In 35 third-tier cities, new-home prices declined 0.4 percent month-on-month and dropped 2.1 percent year-on-year.
"All the three tiers of cities reported a slower month-on-month home price declines in January, and this trend is particularly evident among the first-tier cities," said Li Yujia, chief researcher at the Guangdong Planning Institute's residential policy research center.
Since December, the four largest Chinese cities have lifted some of their home purchase restrictions, and also lowered down payment ratio for first-home and second-home purchases, Li said.
Thanks to its solid fundamentals, Shanghai remained the most resilient city in terms of home prices, with new-home prices up 0.4 percent month-on-month and up 4.2 percent year-on-year in January, Yan said.
"The home price index suggested that after three months of large-scale corrections, the home market is showing signs of stabilization, especially considering the supportive measures for shoring up demand and extending financing to property development," said Zhang Dawei, chief analyst at Centaline Property Agency.
Property regulations were tweaked, revised or amended 1,008 times across the nation last year. This has not only lowered requirements for homebuying but greatly lowered the cost of buying residential properties in various Chinese cities.
"Given the biggest-ever (25-basis-point) cut to over-five-year loan prime rate on Tuesday, many lenders will likely lower their mortgage rates. So, a mild pickup is highly likely in top-tier cities in the first quarter.

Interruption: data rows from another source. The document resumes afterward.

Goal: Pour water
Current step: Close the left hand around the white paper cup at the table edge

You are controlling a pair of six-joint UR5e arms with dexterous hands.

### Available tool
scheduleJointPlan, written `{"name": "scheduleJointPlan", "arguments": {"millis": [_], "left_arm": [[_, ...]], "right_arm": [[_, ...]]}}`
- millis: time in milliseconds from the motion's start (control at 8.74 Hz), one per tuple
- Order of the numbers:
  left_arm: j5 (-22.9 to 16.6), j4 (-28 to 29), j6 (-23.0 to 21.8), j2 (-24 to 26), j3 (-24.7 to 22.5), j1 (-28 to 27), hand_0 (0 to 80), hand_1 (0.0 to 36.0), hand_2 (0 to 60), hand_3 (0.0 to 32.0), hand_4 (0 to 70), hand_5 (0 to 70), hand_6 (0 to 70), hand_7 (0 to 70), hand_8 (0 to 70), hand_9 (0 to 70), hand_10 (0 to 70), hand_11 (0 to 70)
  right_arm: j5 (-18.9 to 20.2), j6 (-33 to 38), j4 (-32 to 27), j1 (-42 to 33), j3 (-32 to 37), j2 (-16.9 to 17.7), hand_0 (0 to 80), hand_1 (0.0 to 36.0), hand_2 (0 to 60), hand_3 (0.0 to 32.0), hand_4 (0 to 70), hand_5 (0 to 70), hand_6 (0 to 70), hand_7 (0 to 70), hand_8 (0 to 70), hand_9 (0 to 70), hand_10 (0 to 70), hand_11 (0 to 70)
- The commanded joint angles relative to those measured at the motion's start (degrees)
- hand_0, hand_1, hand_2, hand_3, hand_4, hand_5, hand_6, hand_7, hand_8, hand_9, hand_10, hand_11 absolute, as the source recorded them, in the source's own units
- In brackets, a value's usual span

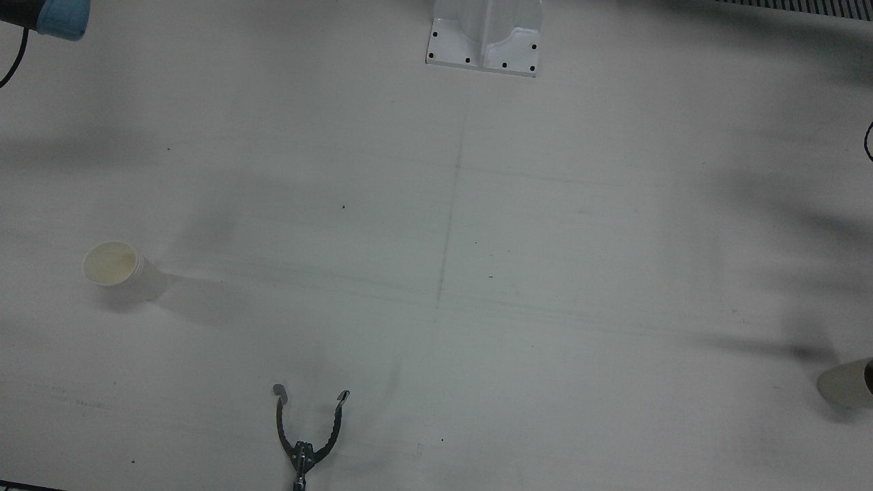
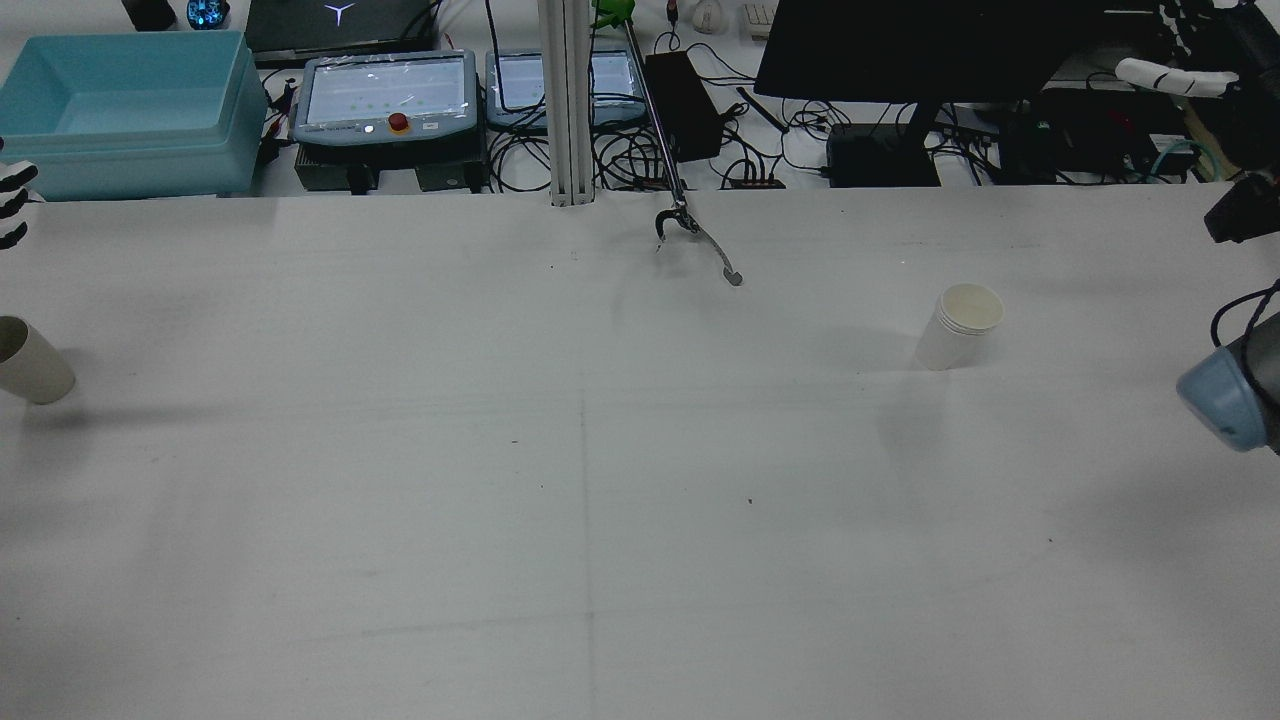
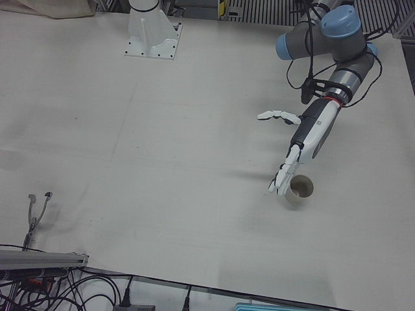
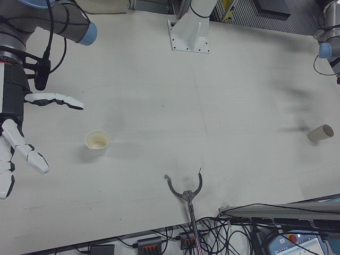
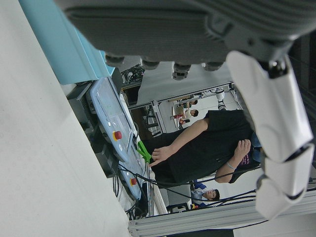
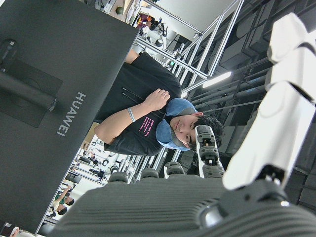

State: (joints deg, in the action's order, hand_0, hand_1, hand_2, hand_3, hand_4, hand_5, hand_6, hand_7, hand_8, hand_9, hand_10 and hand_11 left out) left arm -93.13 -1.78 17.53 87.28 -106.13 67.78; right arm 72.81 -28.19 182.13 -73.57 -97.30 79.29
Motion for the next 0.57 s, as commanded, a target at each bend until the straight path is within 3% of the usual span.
{"name": "scheduleJointPlan", "arguments": {"millis": [0, 458], "left_arm": [[-0.03, 0.28, -0.39, -0.18, 0.04, 1.29, 43.4, 16.0, 23.2, 13.2, 0.0, 1.2, 0.0, 9.4, 0.0, 0.4, 0.0, 1.0], [0.93, 1.33, 0.57, -0.88, 0.04, 2.0, 44.7, 17.1, 22.8, 12.2, 0.0, 0.2, 0.0, 5.1, 0.0, 0.0, 0.0, 0.0]], "right_arm": [[-0.22, -0.11, -0.02, 0.27, 0.35, -0.18, 45.7, 14.1, 18.0, 5.4, 6.0, 10.9, 3.5, 3.8, 0.0, 0.0, 0.0, 0.0], [-0.3, 0.85, 0.07, -0.08, 0.18, -0.1, 45.7, 14.0, 17.8, 5.0, 5.4, 12.0, 3.5, 4.0, 0.0, 0.0, 0.0, 0.0]]}}
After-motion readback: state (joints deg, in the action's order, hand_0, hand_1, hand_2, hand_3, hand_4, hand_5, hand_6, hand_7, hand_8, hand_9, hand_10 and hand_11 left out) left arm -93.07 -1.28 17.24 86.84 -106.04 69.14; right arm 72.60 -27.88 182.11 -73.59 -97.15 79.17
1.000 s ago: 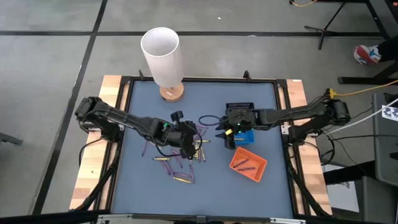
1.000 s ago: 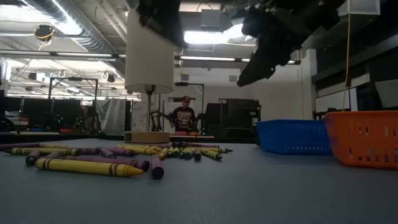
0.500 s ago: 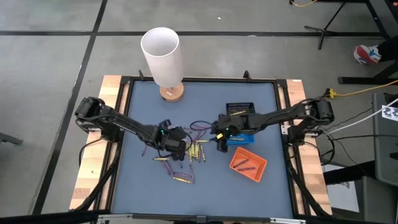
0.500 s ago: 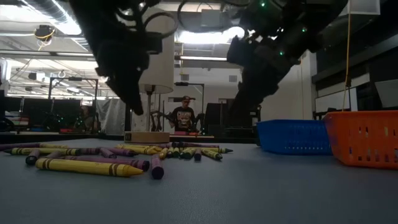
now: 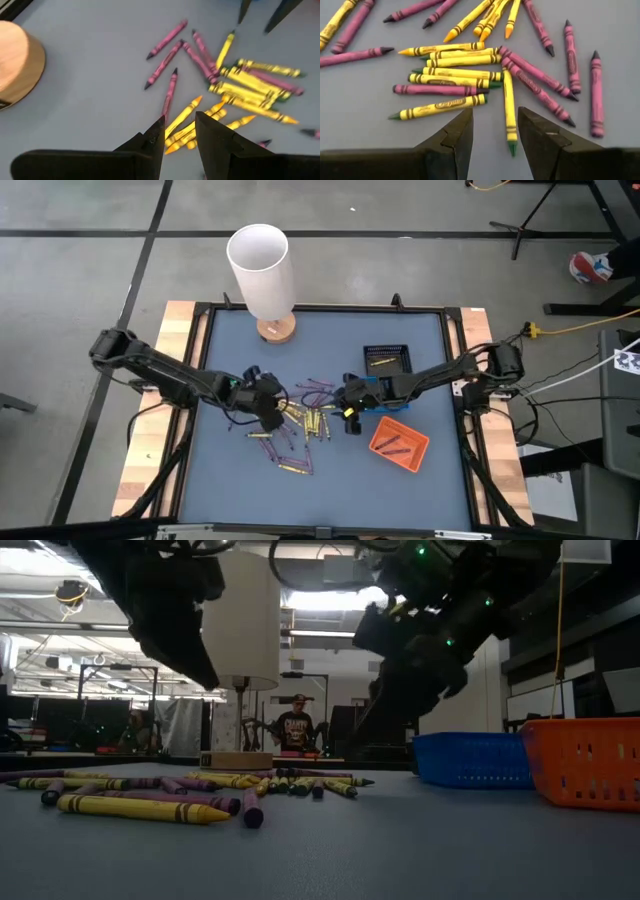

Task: Sort crayons
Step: Put the green crayon into the blue bin

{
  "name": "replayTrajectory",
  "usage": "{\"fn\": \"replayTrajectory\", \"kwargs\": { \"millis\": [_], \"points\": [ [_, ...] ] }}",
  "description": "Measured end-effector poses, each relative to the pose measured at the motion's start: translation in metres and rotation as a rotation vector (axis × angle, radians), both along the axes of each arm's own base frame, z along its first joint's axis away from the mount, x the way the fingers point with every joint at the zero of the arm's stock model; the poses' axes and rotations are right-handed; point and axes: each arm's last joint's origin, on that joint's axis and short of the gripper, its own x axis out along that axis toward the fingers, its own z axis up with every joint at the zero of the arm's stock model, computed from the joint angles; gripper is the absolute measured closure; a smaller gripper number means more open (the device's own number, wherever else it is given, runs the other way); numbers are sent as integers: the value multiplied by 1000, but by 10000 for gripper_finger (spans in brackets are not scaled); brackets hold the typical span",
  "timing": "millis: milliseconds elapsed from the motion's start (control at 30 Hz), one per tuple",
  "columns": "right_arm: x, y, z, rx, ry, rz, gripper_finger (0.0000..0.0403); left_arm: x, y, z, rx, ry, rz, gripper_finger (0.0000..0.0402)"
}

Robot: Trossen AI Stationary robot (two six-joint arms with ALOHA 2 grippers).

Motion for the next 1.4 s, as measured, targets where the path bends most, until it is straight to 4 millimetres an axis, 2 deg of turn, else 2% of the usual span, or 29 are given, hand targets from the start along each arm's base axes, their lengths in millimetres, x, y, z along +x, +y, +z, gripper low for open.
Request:
{"fn": "replayTrajectory", "kwargs": {
  "millis": [267,467,1033,1167,1400],
  "points": [
    [6,0,-24,-13,36,1,249,-1,-2,-3,-8,-23,-10,310],
    [8,-3,-37,-86,57,-68,249,-1,-2,-4,-9,-23,-11,310],
    [9,-3,-38,-96,53,-77,250,0,-2,-3,-13,-34,-10,310],
    [9,-3,-38,-96,54,-76,274,0,-2,-3,-13,-35,-10,310],
    [9,-2,-38,-92,53,-71,348,0,-2,-3,-14,-35,-9,310]
  ]
}}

The housing markets in other Chinese cities will probably continue the adjustment and prices there may bottom out in the coming months," said Zhang.
Meanwhile, prices of existing homes also appeared to be stabilizing, NBS data showed. Some 68 cities saw their existing home prices drop month-on-month in January, compared to 70 in December.
The four first-tier cities reported that home prices in the secondary market slid 1 percent month-on-month and dropped almost 5 percent year-on-year.
In 31 second-tier cities, existing home prices edged down 0.6 percent month-on-month and fell 4.4 percent year-on-year. In 35 third-tier cities, existing home prices dropped by 0.7 percent month-on-month and fell 4.5 percent year-on-year.
"Local-level supportive measures will likely increase, which will stimulate demand," said Guan Rongxue, a senior analyst with the Zhuge Real Estate Data Research Center.